▶ **ACTIVITY**
All lines holding the word "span" in the listing below need to be copied.

▶ **RAW DATA**
════════════════

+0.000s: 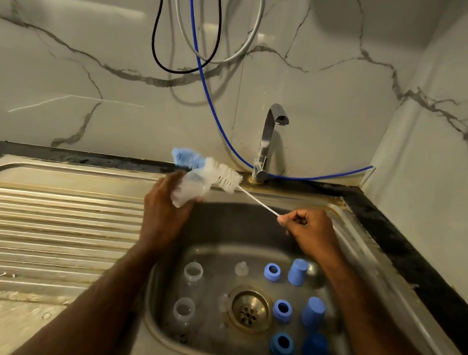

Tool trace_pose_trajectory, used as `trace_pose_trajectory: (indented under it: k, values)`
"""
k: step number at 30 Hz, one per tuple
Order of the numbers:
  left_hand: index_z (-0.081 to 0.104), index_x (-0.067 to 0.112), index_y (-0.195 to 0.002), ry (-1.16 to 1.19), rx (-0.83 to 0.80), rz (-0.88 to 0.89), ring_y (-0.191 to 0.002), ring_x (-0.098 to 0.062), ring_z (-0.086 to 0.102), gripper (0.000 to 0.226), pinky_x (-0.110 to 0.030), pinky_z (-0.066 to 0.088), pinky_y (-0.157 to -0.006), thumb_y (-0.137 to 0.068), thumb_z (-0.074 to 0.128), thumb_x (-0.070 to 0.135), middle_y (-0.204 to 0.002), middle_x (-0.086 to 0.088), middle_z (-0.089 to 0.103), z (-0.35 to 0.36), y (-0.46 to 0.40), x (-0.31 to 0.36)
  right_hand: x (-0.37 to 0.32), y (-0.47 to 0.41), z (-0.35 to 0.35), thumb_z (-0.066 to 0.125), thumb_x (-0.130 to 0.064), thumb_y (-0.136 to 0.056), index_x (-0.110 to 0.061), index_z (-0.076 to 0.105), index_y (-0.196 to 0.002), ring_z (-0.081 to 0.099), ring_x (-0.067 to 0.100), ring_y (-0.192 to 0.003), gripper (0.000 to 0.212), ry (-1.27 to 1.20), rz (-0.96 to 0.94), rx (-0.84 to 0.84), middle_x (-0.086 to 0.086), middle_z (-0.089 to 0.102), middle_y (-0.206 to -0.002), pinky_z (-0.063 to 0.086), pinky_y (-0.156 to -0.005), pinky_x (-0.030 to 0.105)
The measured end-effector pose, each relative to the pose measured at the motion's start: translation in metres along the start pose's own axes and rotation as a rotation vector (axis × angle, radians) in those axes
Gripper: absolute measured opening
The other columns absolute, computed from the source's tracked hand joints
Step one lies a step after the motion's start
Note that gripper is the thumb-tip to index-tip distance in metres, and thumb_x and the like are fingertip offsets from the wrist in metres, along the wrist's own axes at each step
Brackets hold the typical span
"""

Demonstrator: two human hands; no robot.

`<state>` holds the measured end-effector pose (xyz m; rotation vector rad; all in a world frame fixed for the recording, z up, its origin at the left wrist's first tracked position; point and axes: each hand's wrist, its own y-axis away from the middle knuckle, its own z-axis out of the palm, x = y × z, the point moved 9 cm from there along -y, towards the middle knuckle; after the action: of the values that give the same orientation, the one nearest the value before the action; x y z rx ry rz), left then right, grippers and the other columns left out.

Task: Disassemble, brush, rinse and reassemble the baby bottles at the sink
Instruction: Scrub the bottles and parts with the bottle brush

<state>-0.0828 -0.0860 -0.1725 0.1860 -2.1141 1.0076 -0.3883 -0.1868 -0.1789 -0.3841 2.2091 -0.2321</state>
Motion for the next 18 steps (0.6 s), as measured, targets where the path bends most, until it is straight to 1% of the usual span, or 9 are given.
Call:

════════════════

▶ **RESPONSE**
Brackets hold the typical span
Motion for the next 18 steps (0.6 s), as measured, targets where the path bends most, until it is straight to 1% of the usual span, or 9 are given.

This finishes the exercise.